ACTION ITEM: Starting at the line that has "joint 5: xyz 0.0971" and stopping after the line that has "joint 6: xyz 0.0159", reproduce the listing below exactly; omit everything else.

RECORDED DATA:
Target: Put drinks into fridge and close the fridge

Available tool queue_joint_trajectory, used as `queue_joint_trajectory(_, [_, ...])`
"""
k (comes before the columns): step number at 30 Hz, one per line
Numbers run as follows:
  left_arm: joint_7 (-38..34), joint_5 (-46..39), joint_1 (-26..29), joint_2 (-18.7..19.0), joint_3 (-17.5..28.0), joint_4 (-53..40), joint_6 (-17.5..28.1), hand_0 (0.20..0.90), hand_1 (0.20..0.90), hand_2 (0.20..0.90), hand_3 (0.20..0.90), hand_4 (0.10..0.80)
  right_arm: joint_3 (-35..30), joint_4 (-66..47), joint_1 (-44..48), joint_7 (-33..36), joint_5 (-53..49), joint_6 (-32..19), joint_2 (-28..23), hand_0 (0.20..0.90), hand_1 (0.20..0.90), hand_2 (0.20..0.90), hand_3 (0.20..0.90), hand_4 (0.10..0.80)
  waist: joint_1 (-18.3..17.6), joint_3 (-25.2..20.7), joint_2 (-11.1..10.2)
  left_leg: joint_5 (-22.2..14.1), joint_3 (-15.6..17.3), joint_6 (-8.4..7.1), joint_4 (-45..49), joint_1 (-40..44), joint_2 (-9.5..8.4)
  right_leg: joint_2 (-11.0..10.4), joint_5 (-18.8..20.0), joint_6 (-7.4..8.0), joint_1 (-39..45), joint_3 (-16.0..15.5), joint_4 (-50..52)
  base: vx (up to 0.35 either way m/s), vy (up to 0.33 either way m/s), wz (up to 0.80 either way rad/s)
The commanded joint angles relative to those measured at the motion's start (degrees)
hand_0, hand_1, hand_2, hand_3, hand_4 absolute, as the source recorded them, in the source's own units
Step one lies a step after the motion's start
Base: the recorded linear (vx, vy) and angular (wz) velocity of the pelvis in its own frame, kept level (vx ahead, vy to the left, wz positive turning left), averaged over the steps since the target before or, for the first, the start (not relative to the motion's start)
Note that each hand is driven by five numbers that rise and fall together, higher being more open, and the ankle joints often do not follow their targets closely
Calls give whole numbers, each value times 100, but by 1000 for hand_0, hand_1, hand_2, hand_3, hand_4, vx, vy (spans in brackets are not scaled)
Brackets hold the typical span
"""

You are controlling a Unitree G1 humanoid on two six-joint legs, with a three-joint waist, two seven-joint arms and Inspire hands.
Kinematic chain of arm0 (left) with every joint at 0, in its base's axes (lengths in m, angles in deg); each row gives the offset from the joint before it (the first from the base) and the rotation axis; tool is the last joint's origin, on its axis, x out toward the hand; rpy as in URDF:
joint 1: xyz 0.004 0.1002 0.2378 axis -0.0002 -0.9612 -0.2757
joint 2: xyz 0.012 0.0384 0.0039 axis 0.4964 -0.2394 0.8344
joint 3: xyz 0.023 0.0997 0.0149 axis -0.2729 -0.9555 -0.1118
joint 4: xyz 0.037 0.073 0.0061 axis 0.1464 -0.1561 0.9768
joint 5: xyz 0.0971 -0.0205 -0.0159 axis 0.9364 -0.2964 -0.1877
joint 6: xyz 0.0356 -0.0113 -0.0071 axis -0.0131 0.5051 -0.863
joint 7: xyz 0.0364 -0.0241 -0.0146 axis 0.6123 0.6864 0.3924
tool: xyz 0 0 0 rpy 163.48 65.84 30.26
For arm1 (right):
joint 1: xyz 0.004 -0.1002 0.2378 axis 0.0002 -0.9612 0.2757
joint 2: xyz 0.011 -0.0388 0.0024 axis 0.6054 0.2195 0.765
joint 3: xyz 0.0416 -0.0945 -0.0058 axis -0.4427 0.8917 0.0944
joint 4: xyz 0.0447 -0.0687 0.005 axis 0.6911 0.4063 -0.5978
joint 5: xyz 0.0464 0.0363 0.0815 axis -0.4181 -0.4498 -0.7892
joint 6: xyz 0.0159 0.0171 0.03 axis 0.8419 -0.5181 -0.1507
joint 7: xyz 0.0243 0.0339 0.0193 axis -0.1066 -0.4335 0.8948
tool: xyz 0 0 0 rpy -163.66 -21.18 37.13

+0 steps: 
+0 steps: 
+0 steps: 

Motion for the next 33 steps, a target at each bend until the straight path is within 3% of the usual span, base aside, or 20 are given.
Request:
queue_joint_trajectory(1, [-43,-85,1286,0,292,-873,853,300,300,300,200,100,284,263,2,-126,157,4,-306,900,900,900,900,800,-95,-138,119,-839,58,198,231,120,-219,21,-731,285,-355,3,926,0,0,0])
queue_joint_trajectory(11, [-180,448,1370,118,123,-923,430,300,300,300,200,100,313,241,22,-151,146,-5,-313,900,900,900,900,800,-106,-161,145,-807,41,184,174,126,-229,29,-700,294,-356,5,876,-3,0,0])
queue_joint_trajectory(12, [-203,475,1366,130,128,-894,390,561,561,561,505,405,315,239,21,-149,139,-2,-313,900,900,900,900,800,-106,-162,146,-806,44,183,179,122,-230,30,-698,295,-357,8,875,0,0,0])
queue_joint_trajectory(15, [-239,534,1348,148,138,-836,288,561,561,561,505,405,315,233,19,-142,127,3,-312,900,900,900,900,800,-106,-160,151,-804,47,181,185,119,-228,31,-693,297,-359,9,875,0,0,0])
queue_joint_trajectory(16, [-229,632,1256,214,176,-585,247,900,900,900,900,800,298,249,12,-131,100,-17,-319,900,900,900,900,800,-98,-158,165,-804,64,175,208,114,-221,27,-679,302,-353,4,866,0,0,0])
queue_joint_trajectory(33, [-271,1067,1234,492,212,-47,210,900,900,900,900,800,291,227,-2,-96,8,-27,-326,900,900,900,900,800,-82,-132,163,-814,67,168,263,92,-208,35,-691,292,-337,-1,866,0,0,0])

SOLUTION TO THE EXERCISE:
joint 5: xyz 0.0971 -0.0205 -0.0159 axis 0.9364 -0.2964 -0.1877
joint 6: xyz 0.0356 -0.0113 -0.0071 axis -0.0131 0.5051 -0.863
joint 7: xyz 0.0364 -0.0241 -0.0146 axis 0.6123 0.6864 0.3924
tool: xyz 0 0 0 rpy 163.48 65.84 30.26
For arm1 (right):
joint 1: xyz 0.004 -0.1002 0.2378 axis 0.0002 -0.9612 0.2757
joint 2: xyz 0.011 -0.0388 0.0024 axis 0.6054 0.2195 0.765
joint 3: xyz 0.0416 -0.0945 -0.0058 axis -0.4427 0.8917 0.0944
joint 4: xyz 0.0447 -0.0687 0.005 axis 0.6911 0.4063 -0.5978
joint 5: xyz 0.0464 0.0363 0.0815 axis -0.4181 -0.4498 -0.7892
joint 6: xyz 0.0159 0.0171 0.03 axis 0.8419 -0.5181 -0.1507

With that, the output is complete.